Muchas veces el sindicalismo corporativo se disfraza con un discurso radical e incendiario, pero como nos enseño Marx, a los sujetos sociales se les define por su actuación (praxis) y no por su discurso. Un discurso radical no siempre es sinónimo de una conducta realmente clasista.

En nuestro país, el “sindicalismo corporativo” es uno de los peligros más importantes que enfrentamos, por la gran brecha que existe entre una minoría de asalariados que registra una remuneración por encima del promedio, goza de relativa estabilidad y cuenta con un sindicato de empresa para su defensa; mientras la inmensa mayoría de trabajadores realiza sus labores entre la precariedad y la exclusión. En este sentido, la afiliación a una Federación y a nuestra Confederación son las plataformas naturales para articular los intereses de clase y ejercer la solidaridad con todos los trabajadores.

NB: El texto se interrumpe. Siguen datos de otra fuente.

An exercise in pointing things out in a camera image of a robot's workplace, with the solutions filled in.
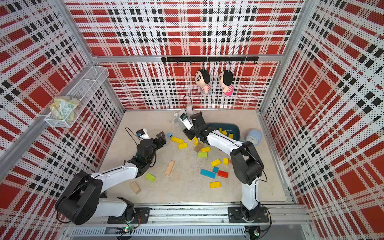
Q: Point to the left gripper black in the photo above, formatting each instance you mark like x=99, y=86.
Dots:
x=162, y=140

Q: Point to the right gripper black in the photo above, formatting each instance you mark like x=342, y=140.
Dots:
x=187, y=131

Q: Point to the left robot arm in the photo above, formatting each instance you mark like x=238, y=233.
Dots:
x=84, y=199

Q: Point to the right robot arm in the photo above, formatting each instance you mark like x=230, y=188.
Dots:
x=247, y=164

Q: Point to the yellow arch block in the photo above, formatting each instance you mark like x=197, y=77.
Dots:
x=196, y=141

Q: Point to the long yellow block near husky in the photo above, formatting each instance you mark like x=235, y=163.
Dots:
x=177, y=140

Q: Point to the yellow block beside green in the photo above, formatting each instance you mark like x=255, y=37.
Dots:
x=206, y=149

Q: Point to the short yellow block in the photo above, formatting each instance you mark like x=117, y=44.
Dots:
x=182, y=146

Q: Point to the lime green block centre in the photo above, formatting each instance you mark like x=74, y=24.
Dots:
x=202, y=155

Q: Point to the lime green block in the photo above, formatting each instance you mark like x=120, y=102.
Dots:
x=202, y=155
x=150, y=177

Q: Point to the long natural wood block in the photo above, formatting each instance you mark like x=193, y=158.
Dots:
x=169, y=168

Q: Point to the dark teal plastic bin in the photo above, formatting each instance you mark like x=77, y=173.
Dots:
x=229, y=128

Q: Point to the lime green block left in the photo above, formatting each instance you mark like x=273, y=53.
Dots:
x=150, y=177

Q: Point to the small yellow square block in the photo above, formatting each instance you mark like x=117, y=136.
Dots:
x=225, y=161

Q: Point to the long teal block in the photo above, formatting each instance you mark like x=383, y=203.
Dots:
x=208, y=174

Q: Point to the red rectangular block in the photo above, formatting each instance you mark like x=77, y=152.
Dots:
x=223, y=174

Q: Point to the natural wood cube block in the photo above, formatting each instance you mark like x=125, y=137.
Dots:
x=135, y=187

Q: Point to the left hanging cartoon doll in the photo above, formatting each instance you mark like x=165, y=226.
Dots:
x=203, y=81

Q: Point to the hanging cartoon doll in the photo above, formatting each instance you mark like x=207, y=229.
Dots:
x=203, y=81
x=226, y=82

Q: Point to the light blue alarm clock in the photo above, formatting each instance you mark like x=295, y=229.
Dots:
x=254, y=136

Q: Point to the yellow block front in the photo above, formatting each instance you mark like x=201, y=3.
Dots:
x=214, y=185

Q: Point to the right hanging cartoon doll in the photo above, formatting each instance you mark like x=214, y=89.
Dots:
x=226, y=82

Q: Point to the yellow-green snack packet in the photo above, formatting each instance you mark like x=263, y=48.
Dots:
x=63, y=108

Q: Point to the black hook rail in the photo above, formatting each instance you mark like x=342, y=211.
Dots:
x=209, y=59

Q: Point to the metal linear rail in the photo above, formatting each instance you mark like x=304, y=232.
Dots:
x=278, y=221

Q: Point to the white wire wall basket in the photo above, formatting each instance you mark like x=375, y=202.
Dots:
x=83, y=90

Aunque no nos guste, la amenaza que los sindicatos más fuertes se agrupen entre ellos y abandonen la solidaridad de clase es un tema que debemos discutir. La Confederación y las Federaciones de Rama deben buscar un equilibrio adecuado, que permita una atención profesional y eficaz tanto para los sindicatos más fuertes como para los más débiles. De tal manera que nadie se sienta excluido o relegado y que todos los sindicatos de empresa, puedan compartir los mismos intereses y esperanzas.